Électoralement, un tel accord ferait sens : l’UDPS chassant l’Ouest, et l’UNC l’Est. Problème : autour de Tshisekedi, les barons de l’UDPS savent que les maroquins ne sont pas extensibles à l’infini et que les places seront chères. Faut-il, dans ces conditions, se pacser avec un nouveau venu qui pourrait même, le cas échéant, exiger le poste de Premier ministre ? « Je suis souple et je ne suis pas obsédé par la présidentielle. Si nous échouons sur la candidature unique, nous pouvons nous entendre pour les législatives et obtenir ainsi la majorité à l’Assemblée, forçant Kabila à une cohabitation », répond Kamerhe. C’est assez habile. L’ancien président de l’Assemblée nationale a conservé de nombreux amis dans l’hémicycle. Beaucoup devraient être réélus. Il n’empêche. Son passé pro-Kabila continue de susciter des craintes autour du « vieux », réputé inflexible.
Charisme
Vient enfin l’imbroglio au sein du Mouvement de libération du Congo (MLC), orphelin depuis l’arrestation, en mai 2008, de Jean-Pierre Bemba, poursuivi pour crimes de guerre et crimes contre l’humanité après des exactions commises par ses troupes en Centrafrique, entre 2002 et 2003. « Le jugement de la CPI doit intervenir avant le 30 septembre. S’il est acquitté, on pourra donc envisager sa candidature. Et même absent, Bemba est en mesure de se lancer dans la bataille : par son charisme, il est le meilleur argument de l’opposition », lance Fidèle Babala, qui, à Kinshasa, défend la « baraque » contre l’offensive lancée par François Muamba, le secrétaire général du parti. Évincé de son poste le 18 avril pour félonie, ce dernier, natif du Kasaï, conteste une décision illégale. « Il faut constater que Bemba n’est plus là. Nous ne pouvons lier le sort du MLC au sien, déclare celui qui promet un congrès de rupture et une mise en ordre de marche pour la présidentielle. » L’affaire est devant les tribunaux.

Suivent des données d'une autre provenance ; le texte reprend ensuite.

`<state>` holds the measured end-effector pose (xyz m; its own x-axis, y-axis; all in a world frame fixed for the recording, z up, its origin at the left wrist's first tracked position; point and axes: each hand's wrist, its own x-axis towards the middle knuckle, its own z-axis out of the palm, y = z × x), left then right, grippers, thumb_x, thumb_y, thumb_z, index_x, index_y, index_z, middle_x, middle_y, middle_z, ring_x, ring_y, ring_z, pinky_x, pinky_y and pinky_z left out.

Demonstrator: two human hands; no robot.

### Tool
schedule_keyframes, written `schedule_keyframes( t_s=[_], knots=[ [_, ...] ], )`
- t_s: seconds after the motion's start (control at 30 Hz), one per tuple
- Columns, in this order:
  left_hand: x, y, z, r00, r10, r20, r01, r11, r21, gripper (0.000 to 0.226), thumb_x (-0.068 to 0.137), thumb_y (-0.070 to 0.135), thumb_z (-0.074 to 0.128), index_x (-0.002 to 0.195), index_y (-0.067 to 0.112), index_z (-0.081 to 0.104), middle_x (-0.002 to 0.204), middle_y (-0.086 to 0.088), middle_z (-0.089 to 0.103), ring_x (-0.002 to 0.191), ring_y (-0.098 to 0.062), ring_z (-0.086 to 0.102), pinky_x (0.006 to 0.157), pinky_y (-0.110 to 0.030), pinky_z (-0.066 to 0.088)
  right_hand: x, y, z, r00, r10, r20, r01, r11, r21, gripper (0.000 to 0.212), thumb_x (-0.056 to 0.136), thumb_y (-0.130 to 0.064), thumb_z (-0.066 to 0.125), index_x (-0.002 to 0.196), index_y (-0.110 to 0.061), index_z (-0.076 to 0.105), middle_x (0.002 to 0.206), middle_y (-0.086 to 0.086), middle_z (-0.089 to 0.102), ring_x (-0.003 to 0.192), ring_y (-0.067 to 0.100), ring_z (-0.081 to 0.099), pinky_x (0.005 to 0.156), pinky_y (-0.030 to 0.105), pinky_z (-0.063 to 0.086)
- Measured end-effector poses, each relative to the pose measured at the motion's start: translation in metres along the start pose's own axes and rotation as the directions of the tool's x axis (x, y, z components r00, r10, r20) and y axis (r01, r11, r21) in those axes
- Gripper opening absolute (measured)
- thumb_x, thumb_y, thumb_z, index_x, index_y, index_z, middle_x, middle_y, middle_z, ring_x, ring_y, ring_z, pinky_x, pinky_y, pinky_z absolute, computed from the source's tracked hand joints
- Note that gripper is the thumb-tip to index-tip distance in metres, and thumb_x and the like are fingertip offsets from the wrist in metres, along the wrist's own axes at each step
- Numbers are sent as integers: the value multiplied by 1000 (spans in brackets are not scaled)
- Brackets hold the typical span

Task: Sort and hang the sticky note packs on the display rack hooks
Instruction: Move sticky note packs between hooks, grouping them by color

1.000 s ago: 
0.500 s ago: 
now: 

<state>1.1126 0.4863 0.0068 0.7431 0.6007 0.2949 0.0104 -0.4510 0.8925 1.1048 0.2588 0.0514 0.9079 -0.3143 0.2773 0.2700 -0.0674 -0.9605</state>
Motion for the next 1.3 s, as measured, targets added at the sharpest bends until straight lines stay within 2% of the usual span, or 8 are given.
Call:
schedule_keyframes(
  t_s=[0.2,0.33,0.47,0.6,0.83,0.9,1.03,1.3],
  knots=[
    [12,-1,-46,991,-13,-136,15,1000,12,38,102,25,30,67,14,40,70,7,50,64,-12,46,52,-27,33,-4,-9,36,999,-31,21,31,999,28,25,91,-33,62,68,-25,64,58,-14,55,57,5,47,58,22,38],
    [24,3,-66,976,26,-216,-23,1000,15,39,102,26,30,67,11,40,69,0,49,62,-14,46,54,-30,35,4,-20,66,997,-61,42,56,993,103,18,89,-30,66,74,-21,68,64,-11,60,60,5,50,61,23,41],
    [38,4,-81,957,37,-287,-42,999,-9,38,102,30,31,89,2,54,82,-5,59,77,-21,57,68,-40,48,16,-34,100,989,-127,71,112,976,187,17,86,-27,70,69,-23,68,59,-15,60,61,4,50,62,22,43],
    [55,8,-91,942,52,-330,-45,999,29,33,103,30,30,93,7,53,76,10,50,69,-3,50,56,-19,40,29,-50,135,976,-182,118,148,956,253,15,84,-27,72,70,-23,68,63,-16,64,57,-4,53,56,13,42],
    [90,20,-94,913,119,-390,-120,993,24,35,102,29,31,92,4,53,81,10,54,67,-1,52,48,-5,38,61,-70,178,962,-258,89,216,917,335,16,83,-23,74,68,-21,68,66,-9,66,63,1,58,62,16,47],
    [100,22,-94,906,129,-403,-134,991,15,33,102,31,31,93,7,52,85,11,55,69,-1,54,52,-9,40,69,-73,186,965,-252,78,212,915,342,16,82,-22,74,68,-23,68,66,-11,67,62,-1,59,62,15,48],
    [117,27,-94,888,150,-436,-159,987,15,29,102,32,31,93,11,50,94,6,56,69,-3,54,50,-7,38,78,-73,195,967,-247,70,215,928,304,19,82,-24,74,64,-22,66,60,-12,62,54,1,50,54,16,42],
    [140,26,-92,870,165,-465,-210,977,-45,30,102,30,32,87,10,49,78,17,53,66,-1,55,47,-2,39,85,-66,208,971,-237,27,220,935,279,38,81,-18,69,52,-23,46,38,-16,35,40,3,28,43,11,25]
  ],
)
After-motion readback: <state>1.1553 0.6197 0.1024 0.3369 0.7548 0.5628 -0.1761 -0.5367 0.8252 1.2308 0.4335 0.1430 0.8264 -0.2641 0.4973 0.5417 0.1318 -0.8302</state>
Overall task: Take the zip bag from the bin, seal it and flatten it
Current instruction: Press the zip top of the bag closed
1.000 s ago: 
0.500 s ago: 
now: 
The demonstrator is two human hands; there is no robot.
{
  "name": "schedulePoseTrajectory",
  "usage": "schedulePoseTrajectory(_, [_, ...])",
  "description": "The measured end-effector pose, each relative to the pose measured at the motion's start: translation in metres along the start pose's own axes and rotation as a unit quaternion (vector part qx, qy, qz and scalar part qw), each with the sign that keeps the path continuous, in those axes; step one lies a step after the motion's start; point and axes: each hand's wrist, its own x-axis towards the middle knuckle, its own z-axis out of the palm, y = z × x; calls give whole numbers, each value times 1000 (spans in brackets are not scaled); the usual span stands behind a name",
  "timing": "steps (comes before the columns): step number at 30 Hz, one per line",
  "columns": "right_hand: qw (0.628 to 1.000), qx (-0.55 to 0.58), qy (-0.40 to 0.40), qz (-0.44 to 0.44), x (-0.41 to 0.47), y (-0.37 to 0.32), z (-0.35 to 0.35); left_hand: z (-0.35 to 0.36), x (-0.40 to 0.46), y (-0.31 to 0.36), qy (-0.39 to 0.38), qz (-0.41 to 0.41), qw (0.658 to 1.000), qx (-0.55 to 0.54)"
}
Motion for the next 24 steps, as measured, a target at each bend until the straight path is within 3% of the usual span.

« Quelle que soit l’issue de cette bataille, le MLC est en perte de vitesse. L’absence de leader charismatique se fait sentir », constate le fonctionnaire d’une organisation internationale qui ne croit pas un seul instant au retour au pays, dans les délais, d’un Bemba innocenté. « Le MLC paraît en déclin, concurrencé par l’émergence de Vital Kamerhe et le retour de l’opposant historique, Étienne Tshisekedi », résume ICG. Une mise hors jeu du MLC au profit de l’UDPS, qui récupère son électorat dans l’ouest du pays ? « On préfère attendre qu’ils règlent leur différend avant d’engager des discussions avec eux », répond Mutanda Ngoy. L’attente pourrait être longue. Comme souvent sur le continent – et de ce point de vue, l’immense Congo ne fait pas exception –, l’union de l’opposition est un impératif arithmétique mais une gageure politique.